Oltre alle materie scolastiche è utile per il nostro fanciullo frequentare corsi che lo “stimoli” dal punto di vista cognitivo, dal punto di vista artistico, ecc., quindi vogliamo fargli mancare un corso di computer (alle elementari), un corso di musica, un corso aggiuntivo di lingue, un’esperienza teatrale, il corso di nuoto è cosa quasi d’obbligo, a dimenticavo nella nostra cultura cattolica il corso di catechismo è d’obbligo.

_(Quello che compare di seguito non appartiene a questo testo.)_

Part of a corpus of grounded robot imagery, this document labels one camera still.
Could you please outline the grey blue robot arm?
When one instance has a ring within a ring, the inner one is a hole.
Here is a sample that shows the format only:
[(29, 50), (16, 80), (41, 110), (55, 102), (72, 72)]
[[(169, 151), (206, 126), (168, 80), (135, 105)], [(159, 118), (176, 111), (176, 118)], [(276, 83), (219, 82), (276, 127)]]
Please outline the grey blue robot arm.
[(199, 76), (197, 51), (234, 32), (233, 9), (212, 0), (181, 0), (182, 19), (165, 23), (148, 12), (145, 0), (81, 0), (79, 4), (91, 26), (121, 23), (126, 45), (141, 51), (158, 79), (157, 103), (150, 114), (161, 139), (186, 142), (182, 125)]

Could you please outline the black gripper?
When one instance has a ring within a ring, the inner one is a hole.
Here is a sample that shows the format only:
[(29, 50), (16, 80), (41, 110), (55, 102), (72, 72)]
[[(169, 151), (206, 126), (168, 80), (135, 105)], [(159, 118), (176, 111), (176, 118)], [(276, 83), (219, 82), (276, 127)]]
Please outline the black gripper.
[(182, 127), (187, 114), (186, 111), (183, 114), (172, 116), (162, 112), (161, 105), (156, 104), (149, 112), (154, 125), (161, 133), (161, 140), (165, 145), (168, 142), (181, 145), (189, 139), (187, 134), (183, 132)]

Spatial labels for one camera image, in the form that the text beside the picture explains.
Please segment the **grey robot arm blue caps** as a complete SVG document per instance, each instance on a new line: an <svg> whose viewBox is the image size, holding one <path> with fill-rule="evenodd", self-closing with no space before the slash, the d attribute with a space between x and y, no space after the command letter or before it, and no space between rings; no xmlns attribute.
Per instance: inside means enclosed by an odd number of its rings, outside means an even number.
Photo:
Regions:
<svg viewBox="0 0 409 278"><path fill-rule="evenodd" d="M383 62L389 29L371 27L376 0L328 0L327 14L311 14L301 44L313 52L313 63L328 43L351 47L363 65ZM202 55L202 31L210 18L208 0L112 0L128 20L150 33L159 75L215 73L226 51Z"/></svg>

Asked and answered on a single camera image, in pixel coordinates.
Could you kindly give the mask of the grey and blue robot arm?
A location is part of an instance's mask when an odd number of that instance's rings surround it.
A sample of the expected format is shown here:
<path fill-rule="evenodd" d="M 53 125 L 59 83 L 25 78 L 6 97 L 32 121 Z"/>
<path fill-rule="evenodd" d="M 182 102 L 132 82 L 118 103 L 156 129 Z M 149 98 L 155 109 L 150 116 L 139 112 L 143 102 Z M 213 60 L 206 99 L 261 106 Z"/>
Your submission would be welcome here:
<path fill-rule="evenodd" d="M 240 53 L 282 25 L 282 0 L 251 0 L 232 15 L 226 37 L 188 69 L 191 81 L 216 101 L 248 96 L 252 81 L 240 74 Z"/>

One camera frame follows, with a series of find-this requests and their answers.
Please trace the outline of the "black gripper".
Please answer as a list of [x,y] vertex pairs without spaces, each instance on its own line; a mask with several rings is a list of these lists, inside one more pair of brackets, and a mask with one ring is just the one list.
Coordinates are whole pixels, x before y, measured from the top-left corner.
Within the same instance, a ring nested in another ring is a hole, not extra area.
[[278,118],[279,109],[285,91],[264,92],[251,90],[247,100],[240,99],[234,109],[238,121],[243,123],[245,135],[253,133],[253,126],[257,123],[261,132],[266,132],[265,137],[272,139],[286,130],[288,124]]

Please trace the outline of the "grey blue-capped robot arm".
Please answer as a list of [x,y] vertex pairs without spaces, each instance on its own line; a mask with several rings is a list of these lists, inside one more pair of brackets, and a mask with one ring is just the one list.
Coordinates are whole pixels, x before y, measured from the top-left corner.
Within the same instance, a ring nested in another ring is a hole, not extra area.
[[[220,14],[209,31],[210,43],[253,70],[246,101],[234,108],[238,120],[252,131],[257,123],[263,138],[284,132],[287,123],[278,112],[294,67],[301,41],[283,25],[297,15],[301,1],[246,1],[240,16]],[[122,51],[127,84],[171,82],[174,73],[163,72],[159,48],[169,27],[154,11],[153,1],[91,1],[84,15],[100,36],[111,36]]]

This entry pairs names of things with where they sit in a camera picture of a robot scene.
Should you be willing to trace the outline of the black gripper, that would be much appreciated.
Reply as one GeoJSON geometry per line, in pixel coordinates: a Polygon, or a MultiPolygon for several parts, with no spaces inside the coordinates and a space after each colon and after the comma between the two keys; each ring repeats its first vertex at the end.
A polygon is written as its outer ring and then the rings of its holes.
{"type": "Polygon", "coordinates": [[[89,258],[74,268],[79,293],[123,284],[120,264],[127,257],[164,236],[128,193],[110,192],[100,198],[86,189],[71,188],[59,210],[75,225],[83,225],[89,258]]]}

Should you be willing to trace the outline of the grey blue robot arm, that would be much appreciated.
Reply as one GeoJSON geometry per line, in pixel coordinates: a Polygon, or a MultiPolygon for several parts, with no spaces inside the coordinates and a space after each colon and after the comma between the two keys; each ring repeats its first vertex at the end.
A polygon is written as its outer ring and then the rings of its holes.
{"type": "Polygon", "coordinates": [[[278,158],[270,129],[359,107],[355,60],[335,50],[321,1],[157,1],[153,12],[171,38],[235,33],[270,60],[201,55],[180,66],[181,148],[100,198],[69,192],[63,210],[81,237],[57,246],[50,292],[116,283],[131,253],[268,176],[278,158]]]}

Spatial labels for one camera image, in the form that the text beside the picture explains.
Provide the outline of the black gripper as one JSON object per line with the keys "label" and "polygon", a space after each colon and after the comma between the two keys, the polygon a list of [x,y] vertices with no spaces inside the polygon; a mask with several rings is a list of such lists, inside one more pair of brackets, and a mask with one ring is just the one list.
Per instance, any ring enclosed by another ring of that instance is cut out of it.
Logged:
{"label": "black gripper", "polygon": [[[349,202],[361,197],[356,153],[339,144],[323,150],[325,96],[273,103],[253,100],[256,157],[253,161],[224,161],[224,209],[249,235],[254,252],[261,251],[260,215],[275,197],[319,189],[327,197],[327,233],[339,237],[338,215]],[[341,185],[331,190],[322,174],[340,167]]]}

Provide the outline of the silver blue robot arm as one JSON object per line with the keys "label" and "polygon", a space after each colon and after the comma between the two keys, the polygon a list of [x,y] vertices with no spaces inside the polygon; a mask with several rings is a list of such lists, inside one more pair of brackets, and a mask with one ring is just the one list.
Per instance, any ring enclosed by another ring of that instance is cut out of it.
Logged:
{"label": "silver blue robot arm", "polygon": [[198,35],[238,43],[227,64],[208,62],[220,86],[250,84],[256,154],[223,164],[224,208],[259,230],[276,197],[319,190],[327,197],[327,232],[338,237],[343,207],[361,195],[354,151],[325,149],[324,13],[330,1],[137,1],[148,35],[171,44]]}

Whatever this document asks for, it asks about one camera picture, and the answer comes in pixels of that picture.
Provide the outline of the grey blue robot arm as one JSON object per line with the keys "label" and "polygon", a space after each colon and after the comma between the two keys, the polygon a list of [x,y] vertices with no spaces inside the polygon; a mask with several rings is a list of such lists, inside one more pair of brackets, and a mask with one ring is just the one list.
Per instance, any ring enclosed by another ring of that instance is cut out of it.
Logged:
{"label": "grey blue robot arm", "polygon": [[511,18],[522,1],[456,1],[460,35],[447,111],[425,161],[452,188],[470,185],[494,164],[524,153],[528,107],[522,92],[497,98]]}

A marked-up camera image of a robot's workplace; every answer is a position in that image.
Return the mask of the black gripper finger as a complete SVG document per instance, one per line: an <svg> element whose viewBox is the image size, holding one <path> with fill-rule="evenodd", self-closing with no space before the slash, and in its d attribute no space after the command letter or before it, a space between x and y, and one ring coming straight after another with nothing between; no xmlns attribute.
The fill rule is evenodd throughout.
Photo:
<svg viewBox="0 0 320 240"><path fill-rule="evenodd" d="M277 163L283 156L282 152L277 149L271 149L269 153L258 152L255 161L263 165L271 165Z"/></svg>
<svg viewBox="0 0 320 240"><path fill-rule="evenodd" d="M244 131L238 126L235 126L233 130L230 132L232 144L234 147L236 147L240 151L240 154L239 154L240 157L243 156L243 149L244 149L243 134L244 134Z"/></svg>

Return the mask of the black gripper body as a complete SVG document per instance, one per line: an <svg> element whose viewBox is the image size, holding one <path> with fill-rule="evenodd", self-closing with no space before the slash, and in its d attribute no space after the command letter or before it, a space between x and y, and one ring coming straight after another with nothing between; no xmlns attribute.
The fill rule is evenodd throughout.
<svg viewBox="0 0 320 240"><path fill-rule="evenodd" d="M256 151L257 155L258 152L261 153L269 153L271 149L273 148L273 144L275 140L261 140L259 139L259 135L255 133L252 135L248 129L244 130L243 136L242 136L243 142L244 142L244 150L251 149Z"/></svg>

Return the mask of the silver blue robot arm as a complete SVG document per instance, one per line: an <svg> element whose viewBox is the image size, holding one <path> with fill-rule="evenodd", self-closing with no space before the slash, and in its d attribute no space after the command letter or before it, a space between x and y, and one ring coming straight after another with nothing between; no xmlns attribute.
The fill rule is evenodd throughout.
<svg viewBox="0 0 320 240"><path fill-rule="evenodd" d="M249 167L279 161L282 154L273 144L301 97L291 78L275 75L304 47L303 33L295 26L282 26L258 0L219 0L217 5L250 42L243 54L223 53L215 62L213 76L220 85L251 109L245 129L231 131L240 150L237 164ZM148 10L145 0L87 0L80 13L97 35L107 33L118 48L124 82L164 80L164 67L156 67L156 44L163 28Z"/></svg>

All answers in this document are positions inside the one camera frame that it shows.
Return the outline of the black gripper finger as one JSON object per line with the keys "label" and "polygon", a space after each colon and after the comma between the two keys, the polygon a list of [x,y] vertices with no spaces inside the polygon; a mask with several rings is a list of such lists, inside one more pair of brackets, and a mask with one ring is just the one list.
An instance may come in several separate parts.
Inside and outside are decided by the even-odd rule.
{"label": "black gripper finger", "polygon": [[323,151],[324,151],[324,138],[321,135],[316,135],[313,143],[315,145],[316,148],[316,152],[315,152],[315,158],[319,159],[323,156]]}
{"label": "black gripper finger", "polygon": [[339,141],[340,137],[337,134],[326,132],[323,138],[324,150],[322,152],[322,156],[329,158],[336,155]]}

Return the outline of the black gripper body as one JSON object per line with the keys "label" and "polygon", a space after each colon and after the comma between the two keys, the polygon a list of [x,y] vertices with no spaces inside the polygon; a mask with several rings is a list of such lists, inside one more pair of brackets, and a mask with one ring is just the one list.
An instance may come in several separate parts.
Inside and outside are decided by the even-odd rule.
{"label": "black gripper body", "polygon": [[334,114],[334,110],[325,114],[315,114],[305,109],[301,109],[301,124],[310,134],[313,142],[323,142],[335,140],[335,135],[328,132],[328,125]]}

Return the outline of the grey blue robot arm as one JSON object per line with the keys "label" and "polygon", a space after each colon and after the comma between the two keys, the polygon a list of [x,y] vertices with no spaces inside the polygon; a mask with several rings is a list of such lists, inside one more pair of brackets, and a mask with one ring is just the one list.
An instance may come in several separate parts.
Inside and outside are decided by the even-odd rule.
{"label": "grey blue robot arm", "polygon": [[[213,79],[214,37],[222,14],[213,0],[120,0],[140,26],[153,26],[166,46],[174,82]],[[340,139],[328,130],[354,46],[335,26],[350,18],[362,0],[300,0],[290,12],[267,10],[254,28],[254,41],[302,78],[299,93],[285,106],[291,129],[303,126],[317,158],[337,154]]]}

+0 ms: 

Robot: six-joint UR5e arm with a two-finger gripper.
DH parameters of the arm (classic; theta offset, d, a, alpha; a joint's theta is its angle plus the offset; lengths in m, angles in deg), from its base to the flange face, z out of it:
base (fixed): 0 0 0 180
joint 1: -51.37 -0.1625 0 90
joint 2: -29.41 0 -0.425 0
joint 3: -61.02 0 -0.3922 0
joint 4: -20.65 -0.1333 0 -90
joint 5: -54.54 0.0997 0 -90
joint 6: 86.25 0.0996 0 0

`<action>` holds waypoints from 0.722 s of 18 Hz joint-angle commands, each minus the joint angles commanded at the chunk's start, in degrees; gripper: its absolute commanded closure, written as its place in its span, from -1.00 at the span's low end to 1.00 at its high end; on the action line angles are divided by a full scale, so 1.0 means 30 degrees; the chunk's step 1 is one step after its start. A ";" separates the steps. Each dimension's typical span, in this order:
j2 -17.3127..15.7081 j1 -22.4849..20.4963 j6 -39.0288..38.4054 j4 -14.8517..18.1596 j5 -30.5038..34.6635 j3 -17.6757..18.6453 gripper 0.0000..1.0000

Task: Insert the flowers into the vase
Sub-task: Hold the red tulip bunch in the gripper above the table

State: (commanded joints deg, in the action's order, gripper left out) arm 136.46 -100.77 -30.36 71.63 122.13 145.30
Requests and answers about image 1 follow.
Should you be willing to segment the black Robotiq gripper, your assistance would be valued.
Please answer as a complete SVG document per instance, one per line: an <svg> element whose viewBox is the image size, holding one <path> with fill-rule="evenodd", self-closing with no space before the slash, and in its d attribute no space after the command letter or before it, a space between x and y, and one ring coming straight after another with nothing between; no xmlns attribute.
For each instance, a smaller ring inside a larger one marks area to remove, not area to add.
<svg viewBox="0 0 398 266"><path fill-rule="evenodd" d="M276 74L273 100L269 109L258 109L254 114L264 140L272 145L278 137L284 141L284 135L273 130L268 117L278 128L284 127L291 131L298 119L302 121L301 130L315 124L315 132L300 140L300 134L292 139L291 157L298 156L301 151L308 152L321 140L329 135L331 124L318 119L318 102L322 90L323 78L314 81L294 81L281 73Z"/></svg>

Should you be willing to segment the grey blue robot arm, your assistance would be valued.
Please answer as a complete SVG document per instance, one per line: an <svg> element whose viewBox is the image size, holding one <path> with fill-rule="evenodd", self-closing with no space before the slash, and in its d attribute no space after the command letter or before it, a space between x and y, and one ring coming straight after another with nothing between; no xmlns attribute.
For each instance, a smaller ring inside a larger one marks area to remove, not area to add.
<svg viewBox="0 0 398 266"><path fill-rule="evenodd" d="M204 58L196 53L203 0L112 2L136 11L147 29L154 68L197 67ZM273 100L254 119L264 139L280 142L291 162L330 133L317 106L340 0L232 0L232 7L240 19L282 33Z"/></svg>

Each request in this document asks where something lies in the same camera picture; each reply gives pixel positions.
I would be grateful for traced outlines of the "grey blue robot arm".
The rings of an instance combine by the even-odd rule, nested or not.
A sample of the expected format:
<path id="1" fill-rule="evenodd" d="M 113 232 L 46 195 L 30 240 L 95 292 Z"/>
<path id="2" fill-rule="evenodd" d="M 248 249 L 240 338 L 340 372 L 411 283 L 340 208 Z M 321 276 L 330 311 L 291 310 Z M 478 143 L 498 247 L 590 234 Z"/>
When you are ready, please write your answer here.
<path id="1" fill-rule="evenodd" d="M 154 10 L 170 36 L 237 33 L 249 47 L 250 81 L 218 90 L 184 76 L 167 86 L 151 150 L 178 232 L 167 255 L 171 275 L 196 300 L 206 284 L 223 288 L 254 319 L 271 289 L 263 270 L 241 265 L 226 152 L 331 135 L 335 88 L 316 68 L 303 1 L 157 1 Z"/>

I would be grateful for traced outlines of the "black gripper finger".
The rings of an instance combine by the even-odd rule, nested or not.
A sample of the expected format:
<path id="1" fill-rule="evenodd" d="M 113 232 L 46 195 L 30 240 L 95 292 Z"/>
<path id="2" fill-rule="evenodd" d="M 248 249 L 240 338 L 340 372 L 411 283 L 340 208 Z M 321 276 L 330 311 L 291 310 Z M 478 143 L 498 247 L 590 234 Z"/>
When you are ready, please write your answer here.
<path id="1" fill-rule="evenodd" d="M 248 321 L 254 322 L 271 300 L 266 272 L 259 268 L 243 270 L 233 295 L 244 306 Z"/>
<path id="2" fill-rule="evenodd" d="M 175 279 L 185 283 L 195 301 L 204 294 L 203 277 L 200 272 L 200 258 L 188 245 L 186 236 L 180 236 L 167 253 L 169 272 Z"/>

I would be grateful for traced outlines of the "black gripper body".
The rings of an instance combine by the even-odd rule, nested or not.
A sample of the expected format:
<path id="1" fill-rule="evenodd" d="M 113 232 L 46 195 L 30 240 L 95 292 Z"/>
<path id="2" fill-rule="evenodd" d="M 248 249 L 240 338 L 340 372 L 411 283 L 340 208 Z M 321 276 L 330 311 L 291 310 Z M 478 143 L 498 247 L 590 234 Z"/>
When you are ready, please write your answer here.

Ricordiamoci sempre che durante i corsi non si portano i propri giocattoli, non si corre, non si gioca alla lotta, non si urla, non si schiamazza, non ci si sporca, non si parla con i compagni durante le lezioni (ma quante ore di lezione fanno?), non si …, non si …,
Velocemente a casa perché è ora di cena (ore 20,30-21) e se si vive in appartamento, non si corre, non si gioca alla lotta, non si urla, non si schiamazza, non ci si sporca, non si …, non si …,
Ci sono sempre più bambini a cui viene diagnosticato un Disturbo da Deficit di Attenzione e Iperattività (ADHD), o disagi vari dell'autocontrollo, ma nessuno sembra rendersi conto che possono cambiare i tempi, possono cambiare i ritmi, possono cambiare le esigenze, ma non cambiano i bambini e le loro esigenze.
I bambini rimangono quei soggetti estremamente fragili che necessitano si di stimoli ricchi e vari, ma al contempo, anche e soprattutto di tempi e spazzi a loro adeguati in modo che possano metabolizzare e far proprie le esperienze fatte.
Come mai, noi adulti, ci adeguiamo istintivamente alle esigenze di soggetti diversamente abili, spesso in modo eccessivo, al punto da non permettere a loro di sviluppare un maggior quantitativo di competenze, e non ci adeguiamo ad un soggetto potenzialmente abile ... in futuro … e pretendiamo tutti che esso si adegui a noi.
Facendo una valutazione che tenga conto delle vere esigenze del fanciullo, chi sa dire quali e quanti siano i bambini realmente affetti da un patologico disturbo di attenzione e chi invece, col proprio comportamento, denuncia una mancanza di attenzione nei confronti di sacrosante esigenze.